• **Required action**
In the records below, find the line with "Query: white towel" and the line with "Segment every instance of the metal". Print both exactly, along with every line between them, and no other line.

• **Collection entries**

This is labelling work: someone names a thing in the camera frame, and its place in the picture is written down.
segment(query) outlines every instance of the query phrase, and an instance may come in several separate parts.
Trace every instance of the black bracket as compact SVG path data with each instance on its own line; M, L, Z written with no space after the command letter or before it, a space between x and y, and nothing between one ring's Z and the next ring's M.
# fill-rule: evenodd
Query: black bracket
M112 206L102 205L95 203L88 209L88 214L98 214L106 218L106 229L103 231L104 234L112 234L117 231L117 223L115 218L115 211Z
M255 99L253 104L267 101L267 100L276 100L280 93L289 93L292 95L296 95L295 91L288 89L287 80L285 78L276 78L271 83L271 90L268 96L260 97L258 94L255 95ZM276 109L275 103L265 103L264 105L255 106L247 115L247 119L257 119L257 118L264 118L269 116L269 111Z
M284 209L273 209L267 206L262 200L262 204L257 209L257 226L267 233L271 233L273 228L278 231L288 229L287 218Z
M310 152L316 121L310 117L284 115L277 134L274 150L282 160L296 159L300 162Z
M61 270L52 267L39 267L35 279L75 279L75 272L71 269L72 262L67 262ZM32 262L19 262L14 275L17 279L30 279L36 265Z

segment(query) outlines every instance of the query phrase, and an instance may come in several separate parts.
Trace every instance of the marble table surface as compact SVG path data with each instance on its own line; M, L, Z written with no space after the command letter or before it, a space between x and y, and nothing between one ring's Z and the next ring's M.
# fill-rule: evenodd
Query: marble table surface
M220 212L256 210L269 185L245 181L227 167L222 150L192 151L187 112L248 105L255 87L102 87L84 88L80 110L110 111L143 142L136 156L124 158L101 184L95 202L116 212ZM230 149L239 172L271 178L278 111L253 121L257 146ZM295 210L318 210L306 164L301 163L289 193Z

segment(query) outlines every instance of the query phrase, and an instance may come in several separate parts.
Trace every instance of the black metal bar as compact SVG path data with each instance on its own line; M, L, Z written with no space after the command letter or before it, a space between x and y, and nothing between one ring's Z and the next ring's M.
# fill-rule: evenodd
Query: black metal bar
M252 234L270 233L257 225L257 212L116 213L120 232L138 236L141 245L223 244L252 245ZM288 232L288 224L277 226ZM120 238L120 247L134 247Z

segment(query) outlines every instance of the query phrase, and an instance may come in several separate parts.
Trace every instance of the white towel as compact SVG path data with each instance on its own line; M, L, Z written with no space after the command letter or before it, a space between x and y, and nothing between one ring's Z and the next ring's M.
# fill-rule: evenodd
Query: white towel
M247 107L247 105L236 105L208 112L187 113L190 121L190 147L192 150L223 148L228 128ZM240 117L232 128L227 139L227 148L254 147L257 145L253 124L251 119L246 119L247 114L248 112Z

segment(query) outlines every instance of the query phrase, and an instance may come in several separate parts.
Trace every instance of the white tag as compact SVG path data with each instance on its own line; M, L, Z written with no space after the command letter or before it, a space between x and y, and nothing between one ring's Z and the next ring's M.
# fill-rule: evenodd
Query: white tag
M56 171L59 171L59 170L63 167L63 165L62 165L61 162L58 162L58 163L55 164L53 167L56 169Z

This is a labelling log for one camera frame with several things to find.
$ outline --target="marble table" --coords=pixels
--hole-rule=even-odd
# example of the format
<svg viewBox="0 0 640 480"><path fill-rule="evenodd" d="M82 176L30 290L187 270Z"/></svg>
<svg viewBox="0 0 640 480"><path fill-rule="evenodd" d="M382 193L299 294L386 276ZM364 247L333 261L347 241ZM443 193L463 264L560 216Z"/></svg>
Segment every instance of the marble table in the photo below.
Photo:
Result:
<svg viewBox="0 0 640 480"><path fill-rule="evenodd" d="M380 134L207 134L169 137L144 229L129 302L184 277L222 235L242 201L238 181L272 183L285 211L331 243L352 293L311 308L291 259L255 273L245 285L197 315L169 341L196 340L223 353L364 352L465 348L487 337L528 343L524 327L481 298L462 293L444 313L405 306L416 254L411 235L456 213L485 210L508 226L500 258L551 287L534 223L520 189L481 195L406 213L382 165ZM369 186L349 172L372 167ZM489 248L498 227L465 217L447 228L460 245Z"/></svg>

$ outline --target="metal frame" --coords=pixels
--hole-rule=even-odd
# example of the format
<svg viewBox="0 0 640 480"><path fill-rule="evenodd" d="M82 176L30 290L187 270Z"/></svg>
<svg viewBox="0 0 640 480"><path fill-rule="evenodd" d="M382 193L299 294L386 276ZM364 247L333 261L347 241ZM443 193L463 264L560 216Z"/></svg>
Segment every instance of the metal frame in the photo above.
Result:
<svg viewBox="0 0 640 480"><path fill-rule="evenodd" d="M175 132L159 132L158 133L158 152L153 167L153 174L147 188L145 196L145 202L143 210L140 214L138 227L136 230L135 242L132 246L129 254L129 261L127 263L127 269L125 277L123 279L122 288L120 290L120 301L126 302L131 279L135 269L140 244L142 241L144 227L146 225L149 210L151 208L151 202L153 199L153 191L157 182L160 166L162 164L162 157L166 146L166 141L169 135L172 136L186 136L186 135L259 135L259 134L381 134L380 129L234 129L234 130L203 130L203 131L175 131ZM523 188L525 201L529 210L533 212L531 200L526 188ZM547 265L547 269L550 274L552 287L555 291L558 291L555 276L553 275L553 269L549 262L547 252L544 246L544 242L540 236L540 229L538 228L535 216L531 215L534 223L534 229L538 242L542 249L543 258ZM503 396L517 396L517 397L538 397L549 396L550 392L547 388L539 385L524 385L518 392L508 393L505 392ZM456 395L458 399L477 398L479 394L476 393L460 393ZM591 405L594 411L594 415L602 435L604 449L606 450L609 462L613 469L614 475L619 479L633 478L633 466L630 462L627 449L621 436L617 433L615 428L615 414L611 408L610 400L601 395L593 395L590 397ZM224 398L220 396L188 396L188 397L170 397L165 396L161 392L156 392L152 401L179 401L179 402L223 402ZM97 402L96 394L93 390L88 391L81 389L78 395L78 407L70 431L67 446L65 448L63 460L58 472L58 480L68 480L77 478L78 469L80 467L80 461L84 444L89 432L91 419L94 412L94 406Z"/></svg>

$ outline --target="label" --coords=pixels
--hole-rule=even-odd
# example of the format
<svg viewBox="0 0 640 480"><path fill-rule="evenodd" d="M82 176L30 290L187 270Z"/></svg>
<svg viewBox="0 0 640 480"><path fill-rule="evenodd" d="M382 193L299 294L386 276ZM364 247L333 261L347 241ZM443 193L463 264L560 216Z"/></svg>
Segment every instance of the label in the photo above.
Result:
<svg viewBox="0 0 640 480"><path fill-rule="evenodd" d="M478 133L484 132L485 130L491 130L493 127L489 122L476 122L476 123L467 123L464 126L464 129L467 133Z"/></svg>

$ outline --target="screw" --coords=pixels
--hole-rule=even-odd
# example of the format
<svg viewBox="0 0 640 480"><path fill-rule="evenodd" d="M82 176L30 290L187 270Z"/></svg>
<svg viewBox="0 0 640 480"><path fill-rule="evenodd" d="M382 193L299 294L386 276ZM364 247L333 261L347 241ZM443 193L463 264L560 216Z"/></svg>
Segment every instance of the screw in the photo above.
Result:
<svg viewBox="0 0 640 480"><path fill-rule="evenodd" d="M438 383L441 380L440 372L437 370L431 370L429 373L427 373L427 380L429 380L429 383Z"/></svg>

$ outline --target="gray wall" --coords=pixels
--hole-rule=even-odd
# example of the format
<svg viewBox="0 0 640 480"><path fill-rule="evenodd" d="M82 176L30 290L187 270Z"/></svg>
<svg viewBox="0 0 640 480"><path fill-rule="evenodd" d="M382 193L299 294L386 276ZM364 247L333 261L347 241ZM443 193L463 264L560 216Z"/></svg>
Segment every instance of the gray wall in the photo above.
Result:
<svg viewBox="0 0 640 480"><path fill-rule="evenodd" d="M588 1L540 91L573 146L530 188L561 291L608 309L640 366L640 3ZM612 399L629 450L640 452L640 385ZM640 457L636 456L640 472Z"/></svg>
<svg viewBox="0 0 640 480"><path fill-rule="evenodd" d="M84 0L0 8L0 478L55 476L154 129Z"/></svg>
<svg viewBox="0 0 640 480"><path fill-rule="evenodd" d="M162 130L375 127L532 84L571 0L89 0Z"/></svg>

• **Exercise solution**
Query: white towel
M247 107L247 105L236 105L208 112L187 113L190 121L190 147L192 150L223 148L228 128ZM240 117L232 128L227 139L227 148L254 147L257 145L253 124L251 119L246 119L247 114L248 112Z

segment(query) outlines every instance of the query phrase, and an instance may come in several separate parts.
Trace every instance of the white tag as compact SVG path data with each instance on its own line; M, L, Z written with no space after the command letter or before it, a space between x and y, and nothing between one ring's Z and the next ring's M.
# fill-rule: evenodd
Query: white tag
M56 171L59 171L59 170L63 167L63 165L62 165L61 162L58 162L58 163L55 164L53 167L56 169Z

This is a labelling log for one camera frame with several things to find.
$ outline --target="marble table" --coords=pixels
--hole-rule=even-odd
# example of the format
<svg viewBox="0 0 640 480"><path fill-rule="evenodd" d="M82 176L30 290L187 270Z"/></svg>
<svg viewBox="0 0 640 480"><path fill-rule="evenodd" d="M382 193L299 294L386 276ZM364 247L333 261L347 241ZM443 193L463 264L560 216Z"/></svg>
Segment every instance of the marble table in the photo below.
Photo:
Result:
<svg viewBox="0 0 640 480"><path fill-rule="evenodd" d="M380 134L207 134L169 137L144 229L129 302L184 277L222 235L242 201L238 181L272 183L285 211L331 243L352 293L311 308L291 259L255 273L245 285L197 315L169 341L196 340L223 353L364 352L465 348L487 337L528 343L524 327L481 298L462 293L444 313L405 306L416 254L411 235L456 213L485 210L508 226L500 258L551 287L534 223L520 189L481 195L406 213L382 165ZM369 186L349 172L372 167ZM489 248L498 227L465 217L447 228L460 245Z"/></svg>

$ outline --target="metal frame" --coords=pixels
--hole-rule=even-odd
# example of the format
<svg viewBox="0 0 640 480"><path fill-rule="evenodd" d="M82 176L30 290L187 270Z"/></svg>
<svg viewBox="0 0 640 480"><path fill-rule="evenodd" d="M382 193L299 294L386 276ZM364 247L333 261L347 241ZM443 193L463 264L560 216Z"/></svg>
Segment every instance of the metal frame in the photo above.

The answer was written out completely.